Dataset entries
= = = = =
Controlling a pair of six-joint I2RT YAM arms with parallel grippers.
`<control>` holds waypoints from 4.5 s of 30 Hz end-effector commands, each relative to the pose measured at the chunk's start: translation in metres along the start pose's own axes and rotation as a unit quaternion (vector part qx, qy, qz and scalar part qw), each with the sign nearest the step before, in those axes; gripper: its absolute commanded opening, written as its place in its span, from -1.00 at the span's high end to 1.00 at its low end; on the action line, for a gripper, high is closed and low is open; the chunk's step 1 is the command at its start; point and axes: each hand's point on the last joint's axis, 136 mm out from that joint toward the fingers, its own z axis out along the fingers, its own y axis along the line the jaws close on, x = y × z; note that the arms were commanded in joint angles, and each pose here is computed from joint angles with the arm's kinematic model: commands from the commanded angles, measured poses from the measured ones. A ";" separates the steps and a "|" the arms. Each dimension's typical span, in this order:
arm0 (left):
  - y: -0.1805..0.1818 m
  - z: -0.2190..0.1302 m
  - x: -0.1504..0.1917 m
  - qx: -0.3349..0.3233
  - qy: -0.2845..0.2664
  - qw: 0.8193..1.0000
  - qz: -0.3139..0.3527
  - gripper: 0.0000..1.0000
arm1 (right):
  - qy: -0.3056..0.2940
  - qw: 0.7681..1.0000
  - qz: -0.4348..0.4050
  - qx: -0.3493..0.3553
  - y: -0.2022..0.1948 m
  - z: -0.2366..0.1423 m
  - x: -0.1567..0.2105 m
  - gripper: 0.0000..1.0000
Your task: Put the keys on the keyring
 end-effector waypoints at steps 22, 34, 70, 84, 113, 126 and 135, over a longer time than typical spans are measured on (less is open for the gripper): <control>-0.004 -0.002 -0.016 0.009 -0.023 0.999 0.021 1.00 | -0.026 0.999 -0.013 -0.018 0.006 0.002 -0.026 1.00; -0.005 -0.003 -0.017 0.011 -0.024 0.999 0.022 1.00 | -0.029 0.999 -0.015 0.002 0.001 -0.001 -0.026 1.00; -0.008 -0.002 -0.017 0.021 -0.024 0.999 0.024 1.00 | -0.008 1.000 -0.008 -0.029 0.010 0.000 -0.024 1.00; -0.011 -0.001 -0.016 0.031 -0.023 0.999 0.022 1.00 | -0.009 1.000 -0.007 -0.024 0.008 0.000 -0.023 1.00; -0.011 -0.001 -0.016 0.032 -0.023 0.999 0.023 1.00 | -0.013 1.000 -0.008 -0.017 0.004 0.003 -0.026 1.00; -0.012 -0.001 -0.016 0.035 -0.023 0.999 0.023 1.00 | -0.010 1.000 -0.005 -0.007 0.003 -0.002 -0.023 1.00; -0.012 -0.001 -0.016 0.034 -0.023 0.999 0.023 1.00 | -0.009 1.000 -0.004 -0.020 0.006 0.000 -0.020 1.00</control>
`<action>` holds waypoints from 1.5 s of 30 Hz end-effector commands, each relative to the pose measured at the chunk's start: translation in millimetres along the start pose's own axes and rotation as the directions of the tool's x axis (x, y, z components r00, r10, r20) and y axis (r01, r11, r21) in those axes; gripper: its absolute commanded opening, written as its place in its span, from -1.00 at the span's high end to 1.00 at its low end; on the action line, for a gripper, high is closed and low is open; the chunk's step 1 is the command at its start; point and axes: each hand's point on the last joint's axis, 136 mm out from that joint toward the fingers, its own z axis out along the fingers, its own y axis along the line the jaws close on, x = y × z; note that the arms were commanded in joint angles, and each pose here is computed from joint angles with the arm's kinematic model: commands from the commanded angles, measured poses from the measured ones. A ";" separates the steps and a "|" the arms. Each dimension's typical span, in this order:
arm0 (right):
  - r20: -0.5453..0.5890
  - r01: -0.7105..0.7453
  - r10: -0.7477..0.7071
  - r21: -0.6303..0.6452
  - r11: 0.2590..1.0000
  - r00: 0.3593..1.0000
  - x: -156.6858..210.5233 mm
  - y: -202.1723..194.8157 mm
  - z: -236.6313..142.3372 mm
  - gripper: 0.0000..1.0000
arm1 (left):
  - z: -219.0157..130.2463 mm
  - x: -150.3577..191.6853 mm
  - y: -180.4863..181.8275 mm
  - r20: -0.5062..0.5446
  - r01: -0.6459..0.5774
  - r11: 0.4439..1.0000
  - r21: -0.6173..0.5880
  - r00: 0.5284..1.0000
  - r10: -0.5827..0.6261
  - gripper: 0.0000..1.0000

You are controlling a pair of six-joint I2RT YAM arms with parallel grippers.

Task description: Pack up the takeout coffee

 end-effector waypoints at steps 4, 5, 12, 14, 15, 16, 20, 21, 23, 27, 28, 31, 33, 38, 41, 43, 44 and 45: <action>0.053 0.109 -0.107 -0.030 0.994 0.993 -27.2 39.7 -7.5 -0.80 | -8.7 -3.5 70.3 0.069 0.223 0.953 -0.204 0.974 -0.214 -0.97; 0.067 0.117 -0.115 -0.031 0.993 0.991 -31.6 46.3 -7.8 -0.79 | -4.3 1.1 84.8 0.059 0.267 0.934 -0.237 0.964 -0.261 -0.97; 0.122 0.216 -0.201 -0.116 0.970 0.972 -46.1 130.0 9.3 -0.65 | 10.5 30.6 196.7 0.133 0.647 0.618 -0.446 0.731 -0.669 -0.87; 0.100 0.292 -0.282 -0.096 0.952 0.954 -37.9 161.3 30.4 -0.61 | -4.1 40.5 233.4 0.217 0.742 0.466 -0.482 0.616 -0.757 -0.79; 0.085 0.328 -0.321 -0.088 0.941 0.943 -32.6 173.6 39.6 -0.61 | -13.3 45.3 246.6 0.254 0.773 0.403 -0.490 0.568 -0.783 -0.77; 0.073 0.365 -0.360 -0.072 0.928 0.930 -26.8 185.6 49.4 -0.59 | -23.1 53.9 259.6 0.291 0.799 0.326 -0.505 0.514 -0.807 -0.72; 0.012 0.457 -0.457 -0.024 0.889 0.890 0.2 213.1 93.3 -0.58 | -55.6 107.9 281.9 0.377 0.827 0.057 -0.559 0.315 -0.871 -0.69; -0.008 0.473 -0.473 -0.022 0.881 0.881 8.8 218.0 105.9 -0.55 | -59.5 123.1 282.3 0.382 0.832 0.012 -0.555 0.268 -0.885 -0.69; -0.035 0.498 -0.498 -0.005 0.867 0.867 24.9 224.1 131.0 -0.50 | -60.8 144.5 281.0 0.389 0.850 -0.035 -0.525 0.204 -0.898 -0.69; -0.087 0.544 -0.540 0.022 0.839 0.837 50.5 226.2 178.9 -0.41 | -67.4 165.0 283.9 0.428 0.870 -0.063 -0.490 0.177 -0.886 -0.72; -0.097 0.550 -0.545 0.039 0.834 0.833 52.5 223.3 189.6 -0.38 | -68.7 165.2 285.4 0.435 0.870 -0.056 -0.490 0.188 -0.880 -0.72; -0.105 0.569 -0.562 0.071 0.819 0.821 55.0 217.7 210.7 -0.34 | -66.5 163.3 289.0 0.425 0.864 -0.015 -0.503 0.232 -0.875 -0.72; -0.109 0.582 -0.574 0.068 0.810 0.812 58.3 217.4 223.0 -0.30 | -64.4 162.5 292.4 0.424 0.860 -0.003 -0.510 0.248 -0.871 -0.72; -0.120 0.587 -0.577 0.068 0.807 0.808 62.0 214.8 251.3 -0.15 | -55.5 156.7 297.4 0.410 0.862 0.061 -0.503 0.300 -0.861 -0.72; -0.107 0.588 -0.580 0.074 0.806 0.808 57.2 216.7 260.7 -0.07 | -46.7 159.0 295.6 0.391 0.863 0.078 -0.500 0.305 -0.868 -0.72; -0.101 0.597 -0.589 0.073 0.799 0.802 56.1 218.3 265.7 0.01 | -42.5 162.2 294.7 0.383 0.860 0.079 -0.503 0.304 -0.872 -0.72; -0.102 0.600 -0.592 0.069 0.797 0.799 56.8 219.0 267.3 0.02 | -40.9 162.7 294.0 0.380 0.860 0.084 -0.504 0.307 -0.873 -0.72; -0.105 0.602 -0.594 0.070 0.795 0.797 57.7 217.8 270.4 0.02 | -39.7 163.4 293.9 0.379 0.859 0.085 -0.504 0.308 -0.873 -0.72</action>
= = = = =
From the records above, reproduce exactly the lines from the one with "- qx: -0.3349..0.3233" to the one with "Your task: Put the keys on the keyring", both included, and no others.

  - qx: -0.3349..0.3233
  - qy: -0.2845..0.2664
  - qw: 0.8193..1.0000
  - qz: -0.3139..0.3527
  - gripper: 0.0000..1.0000
arm1 (right):
  - qy: -0.3056..0.2940
  - qw: 0.7681..1.0000
  - qz: -0.4348..0.4050
  - qx: -0.3493..0.3553
  - y: -0.2022..0.1948 m
  - z: -0.2366..0.1423 m
  - x: -0.1567..0.2105 m
  - gripper: 0.0000..1.0000
Your task: Put the keys on the keyring

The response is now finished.